HeroQuest puede funcionar especialmente bien para familias con adolescentes, grupos de amigos aficionados a la fantasía y personas que quieran iniciarse en los juegos de exploración de mazmorras sin enfrentarse todavía a títulos mucho más complejos.

También resulta muy atractivo para aficionados a las miniaturas, ya que ofrece una enorme cantidad de personajes, monstruos y elementos de escenario que podemos pintar.

En cambio, los jugadores que busquen una estrategia extremadamente profunda o campañas narrativas con decisiones complejas probablemente encontrarán alternativas modernas más apropiadas. HeroQuest apuesta deliberadamente por una experiencia sencilla, directa y muy clásica.

Lo mejor de HeroQuest

Su gran virtud es que consigue transmitir una auténtica sensación de aventura utilizando unas reglas relativamente fáciles de aprender. Explorar un pasillo, abrir una puerta, descubrir una habitación llena de enemigos o encontrar una nueva pieza de equipo continúa resultando divertido incluso después de muchas partidas.

También tiene a su favor la enorme cantidad de contenido disponible.

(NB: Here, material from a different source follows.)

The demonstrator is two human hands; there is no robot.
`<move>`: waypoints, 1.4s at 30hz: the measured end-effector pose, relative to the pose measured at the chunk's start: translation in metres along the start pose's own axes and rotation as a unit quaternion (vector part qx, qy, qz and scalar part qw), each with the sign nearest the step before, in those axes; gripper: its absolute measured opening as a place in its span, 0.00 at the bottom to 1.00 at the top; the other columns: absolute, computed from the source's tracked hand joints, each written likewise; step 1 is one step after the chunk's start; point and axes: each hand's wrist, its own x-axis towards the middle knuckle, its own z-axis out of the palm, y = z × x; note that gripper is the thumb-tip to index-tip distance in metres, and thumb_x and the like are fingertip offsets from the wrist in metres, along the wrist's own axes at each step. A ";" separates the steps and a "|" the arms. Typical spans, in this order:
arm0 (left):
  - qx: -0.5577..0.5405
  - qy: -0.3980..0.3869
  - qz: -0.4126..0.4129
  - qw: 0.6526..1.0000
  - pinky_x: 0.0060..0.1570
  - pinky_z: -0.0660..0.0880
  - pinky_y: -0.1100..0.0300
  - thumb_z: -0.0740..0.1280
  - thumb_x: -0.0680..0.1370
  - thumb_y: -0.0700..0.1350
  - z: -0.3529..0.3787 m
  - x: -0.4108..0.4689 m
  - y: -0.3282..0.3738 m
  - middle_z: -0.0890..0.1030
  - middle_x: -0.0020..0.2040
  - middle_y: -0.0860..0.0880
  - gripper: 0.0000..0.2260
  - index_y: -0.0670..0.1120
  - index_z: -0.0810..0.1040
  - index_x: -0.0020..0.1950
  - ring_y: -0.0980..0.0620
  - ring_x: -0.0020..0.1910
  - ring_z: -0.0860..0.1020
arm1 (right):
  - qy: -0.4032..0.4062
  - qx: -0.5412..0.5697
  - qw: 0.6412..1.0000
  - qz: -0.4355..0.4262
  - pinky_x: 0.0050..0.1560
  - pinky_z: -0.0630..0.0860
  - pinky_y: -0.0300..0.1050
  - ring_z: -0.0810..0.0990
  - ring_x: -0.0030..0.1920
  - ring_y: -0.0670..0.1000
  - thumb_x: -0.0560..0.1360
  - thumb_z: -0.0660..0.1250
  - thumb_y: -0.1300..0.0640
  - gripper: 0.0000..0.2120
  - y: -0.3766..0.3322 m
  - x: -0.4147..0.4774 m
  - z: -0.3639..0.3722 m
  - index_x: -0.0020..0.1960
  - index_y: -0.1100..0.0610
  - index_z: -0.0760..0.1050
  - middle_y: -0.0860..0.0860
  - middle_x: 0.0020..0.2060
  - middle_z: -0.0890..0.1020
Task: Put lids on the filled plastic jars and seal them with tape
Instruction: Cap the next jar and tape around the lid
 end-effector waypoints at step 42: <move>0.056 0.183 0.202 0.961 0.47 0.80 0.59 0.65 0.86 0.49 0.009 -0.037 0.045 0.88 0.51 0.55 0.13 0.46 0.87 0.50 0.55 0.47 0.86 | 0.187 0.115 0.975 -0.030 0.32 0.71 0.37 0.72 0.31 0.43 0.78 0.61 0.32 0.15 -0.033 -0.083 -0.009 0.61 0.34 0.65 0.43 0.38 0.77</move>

Podemos comprar únicamente el juego básico y disfrutar de su campaña o, si termina convirtiéndose en uno de nuestros favoritos, continuar ampliándolo durante años.

¿Merece la pena HeroQuest?

HeroQuest sigue siendo una magnífica puerta de entrada a los juegos de exploración de mazmorras. Existen títulos modernos con sistemas mucho más profundos, campañas narrativas más complejas y decisiones tácticas más sofisticadas, pero pocos consiguen combinar de una forma tan sencilla exploración, fantasía, miniaturas y progresión de personajes.

Además, la edición moderna permite disfrutar del clásico sin depender de antiguas cajas de segunda mano y ofrece una extensa colección de expansiones en castellano para quienes quieran continuar la aventura.

Podemos empezar simplemente entrando en una mazmorra con nuestro Bárbaro, Enano, Elfo o Mago y terminar, unas cuantas campañas después, con una colección considerable de monstruos, héroes y aventuras ocupando nuestra estantería. Y probablemente ese sea el mayor peligro de HeroQuest: no los orcos, las trampas ni Zargon, sino descubrir que aquella primera caja era solamente el principio.